WHAT TO WORK ON: Please restate word for word the lines of the entries below from the one with "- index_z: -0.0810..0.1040" to the one with "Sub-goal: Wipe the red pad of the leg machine", inclusive, and leave out every picture.

---

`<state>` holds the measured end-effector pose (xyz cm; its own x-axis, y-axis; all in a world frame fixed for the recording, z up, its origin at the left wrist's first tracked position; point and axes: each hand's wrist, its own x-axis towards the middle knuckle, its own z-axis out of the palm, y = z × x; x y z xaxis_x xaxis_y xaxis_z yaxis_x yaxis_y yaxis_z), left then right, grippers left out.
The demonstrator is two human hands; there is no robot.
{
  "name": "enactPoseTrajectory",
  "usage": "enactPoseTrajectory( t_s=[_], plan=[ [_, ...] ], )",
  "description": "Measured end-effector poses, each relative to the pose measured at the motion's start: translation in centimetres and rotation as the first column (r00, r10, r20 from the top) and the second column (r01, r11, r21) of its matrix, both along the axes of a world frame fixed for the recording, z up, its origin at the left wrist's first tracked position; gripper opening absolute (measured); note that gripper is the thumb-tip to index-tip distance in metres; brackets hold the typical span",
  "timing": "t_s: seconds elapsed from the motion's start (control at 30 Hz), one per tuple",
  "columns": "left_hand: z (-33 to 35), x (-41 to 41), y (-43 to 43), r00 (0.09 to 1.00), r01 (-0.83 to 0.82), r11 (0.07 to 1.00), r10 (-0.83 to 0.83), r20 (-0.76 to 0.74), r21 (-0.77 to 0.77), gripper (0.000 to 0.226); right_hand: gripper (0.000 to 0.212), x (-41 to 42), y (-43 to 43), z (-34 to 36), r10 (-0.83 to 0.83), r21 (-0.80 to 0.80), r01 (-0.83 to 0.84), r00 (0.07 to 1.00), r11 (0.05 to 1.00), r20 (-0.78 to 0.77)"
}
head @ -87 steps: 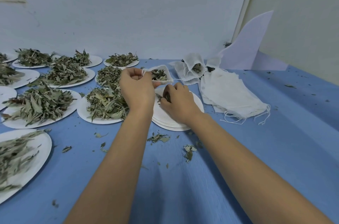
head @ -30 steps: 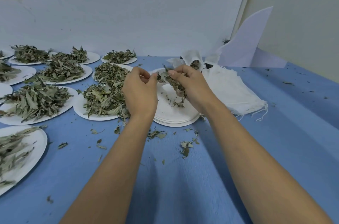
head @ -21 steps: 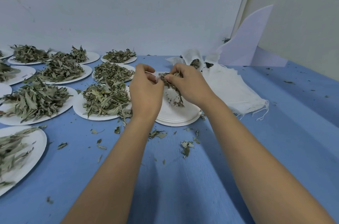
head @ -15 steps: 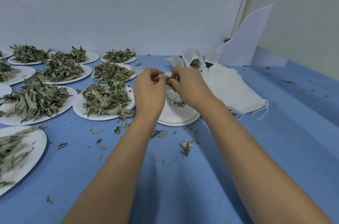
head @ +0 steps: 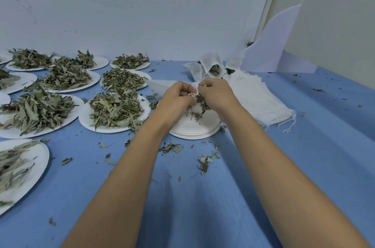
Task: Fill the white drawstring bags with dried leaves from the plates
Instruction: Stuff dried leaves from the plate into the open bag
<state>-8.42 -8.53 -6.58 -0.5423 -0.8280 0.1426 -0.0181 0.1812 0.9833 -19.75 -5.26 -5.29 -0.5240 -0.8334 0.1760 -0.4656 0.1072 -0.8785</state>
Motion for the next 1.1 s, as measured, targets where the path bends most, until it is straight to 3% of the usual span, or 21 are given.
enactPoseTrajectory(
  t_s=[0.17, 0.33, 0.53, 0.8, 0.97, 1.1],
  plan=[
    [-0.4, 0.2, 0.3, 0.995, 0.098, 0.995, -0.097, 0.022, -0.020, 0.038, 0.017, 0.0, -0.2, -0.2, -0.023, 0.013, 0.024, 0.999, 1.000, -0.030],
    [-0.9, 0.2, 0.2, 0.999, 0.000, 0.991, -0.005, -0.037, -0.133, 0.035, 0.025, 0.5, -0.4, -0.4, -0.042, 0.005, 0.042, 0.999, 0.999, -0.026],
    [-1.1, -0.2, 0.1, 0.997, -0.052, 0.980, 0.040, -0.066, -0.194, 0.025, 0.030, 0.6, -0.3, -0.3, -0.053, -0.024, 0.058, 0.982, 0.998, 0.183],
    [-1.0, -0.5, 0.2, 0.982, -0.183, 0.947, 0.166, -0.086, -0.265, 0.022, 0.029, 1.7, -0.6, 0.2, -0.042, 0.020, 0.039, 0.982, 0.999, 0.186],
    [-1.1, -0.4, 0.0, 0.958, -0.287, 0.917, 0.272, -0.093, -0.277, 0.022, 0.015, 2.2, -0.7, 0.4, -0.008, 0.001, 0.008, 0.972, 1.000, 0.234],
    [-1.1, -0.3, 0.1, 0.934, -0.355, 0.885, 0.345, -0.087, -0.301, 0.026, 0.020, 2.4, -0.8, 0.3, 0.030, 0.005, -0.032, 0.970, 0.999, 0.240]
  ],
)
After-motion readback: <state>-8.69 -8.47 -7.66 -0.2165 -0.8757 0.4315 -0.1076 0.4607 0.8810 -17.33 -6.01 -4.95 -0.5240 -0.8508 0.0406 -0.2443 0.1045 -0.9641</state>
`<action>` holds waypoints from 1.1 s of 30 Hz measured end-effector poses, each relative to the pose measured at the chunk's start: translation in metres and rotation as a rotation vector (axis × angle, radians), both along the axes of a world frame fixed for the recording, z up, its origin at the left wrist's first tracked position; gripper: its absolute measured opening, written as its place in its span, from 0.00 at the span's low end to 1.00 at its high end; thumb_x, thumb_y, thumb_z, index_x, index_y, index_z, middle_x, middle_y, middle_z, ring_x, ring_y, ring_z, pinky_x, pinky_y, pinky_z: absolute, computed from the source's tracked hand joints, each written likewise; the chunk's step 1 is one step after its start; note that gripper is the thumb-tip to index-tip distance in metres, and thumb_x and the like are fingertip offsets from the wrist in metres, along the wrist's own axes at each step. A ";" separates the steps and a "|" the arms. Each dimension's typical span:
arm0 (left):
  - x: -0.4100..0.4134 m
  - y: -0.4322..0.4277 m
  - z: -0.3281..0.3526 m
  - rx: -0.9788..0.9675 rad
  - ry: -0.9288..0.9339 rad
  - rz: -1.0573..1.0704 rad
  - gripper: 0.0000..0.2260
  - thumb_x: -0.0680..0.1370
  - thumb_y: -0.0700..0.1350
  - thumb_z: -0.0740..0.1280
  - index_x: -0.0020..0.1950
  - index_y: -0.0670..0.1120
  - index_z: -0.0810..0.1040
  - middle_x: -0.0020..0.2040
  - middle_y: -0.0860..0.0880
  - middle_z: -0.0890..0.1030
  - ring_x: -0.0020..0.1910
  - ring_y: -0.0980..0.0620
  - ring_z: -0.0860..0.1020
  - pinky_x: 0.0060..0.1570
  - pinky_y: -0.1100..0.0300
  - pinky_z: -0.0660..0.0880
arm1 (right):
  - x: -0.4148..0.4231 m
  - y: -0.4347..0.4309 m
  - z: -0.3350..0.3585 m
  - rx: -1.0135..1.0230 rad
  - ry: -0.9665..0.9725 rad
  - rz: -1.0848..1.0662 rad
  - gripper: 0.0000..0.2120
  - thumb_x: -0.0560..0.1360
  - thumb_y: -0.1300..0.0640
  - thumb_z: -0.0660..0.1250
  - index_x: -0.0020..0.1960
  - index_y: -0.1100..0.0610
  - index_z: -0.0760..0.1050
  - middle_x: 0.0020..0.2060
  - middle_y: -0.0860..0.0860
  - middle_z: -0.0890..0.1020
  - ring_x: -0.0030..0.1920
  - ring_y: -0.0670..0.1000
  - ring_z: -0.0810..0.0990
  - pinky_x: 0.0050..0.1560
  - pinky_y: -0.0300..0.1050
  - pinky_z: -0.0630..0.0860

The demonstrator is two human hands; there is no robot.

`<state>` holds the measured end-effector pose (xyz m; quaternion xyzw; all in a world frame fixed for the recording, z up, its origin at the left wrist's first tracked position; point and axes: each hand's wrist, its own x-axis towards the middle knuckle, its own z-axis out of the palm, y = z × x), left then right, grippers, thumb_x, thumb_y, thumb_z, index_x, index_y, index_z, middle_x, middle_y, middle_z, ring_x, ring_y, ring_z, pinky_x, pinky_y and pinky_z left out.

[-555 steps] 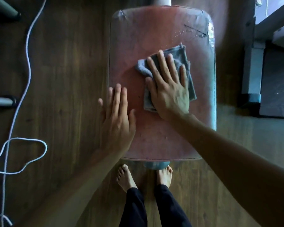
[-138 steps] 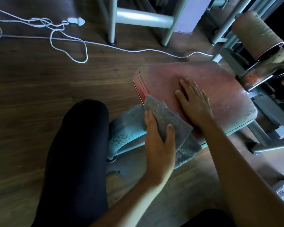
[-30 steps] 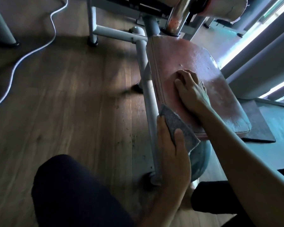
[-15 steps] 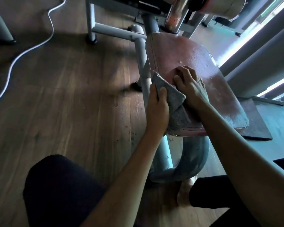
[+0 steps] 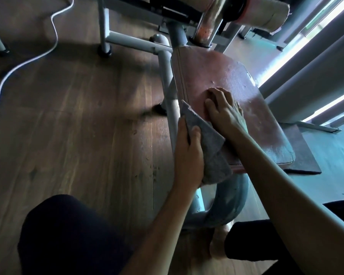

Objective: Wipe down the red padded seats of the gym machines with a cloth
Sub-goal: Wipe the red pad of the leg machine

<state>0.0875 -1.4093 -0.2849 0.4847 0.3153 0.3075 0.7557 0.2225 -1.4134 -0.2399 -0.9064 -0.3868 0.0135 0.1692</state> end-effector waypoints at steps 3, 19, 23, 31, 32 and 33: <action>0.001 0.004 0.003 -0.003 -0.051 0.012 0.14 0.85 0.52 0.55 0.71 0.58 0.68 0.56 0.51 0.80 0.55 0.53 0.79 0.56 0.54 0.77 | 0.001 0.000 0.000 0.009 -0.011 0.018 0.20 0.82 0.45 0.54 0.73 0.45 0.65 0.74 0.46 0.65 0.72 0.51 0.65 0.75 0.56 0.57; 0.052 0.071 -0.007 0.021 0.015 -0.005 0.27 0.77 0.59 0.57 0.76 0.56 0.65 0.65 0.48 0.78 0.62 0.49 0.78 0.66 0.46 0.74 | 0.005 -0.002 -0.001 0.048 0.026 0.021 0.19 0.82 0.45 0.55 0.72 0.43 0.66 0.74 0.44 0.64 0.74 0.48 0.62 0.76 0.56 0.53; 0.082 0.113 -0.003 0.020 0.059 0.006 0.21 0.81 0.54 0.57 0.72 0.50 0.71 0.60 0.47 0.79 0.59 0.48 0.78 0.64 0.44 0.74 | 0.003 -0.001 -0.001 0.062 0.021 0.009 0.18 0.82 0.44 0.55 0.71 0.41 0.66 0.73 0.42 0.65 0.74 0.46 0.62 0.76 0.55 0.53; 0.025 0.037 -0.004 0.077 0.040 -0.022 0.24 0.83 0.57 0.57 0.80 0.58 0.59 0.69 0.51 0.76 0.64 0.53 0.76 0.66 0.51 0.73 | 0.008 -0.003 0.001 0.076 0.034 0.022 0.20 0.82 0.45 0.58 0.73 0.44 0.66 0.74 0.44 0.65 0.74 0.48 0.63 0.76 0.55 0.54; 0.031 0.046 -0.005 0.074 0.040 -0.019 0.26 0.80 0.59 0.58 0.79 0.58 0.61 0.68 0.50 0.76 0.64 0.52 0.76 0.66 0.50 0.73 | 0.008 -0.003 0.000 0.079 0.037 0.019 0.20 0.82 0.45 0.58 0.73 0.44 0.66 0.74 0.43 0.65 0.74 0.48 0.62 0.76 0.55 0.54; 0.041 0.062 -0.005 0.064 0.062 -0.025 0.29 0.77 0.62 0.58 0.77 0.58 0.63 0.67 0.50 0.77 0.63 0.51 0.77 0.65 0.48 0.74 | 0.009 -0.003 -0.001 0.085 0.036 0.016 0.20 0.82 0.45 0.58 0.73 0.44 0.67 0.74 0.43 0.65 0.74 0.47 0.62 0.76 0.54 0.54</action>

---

EXERCISE RESPONSE:
  - index_z: -0.0810..0.1040
  - middle_x: -0.0020..0.2040
  - middle_y: -0.0860..0.0880
  - middle_z: -0.0890..0.1030
  - ring_x: -0.0020..0.1910
  - ring_y: -0.0980..0.0620
  - ring_z: -0.0860..0.1020
  - pinky_x: 0.0060..0.1570
  - pinky_y: -0.1100..0.0300
  - pinky_z: -0.0660..0.0880
arm1 (right):
  - x: -0.4148..0.4231 m
  - y: -0.4347..0.4309 m
  - z: -0.3350..0.3585 m
  - rx: -1.0135..1.0230 rad
  - ry: -0.9665..0.9725 rad
  - rz: -1.0848..1.0662 rad
  - gripper: 0.0000..0.2120
  - thumb_x: -0.0560..0.1360
  - thumb_y: -0.1300..0.0640
  - thumb_z: -0.0660..0.1250
  - index_x: -0.0020..0.1960
  - index_y: -0.1100..0.0610
  - index_z: -0.0760..0.1050
  - middle_x: 0.0020..0.2060
  - middle_y: -0.0860..0.0860
  - middle_z: -0.0890..0.1020
  - ring_x: -0.0030..0.1920
  - ring_y: -0.0670..0.1000
  - ring_z: -0.0810..0.0990
  - pinky_x: 0.0050..0.1560
  - pinky_y: -0.0300..0.1050
  - pinky_z: -0.0630..0.0860

The demonstrator is two human hands; there is no robot.

`<state>` holds the measured end-effector pose (xyz m; quaternion xyzw; all in a world frame fixed for the recording, z up, its origin at the left wrist's first tracked position; point and axes: each hand's wrist, its own x-axis towards the middle knuckle, its own z-axis out of the palm, y = z × x), left then right, grippers, thumb_x, thumb_y, thumb_z, index_x, index_y, index_z, middle_x, middle_y, middle_z, ring_x, ring_y, ring_z, pinky_x, pinky_y and pinky_z left out.

[-555 steps] 
[-138 steps] 
[-30 steps] 
[-15 steps] 
[+0 steps] 

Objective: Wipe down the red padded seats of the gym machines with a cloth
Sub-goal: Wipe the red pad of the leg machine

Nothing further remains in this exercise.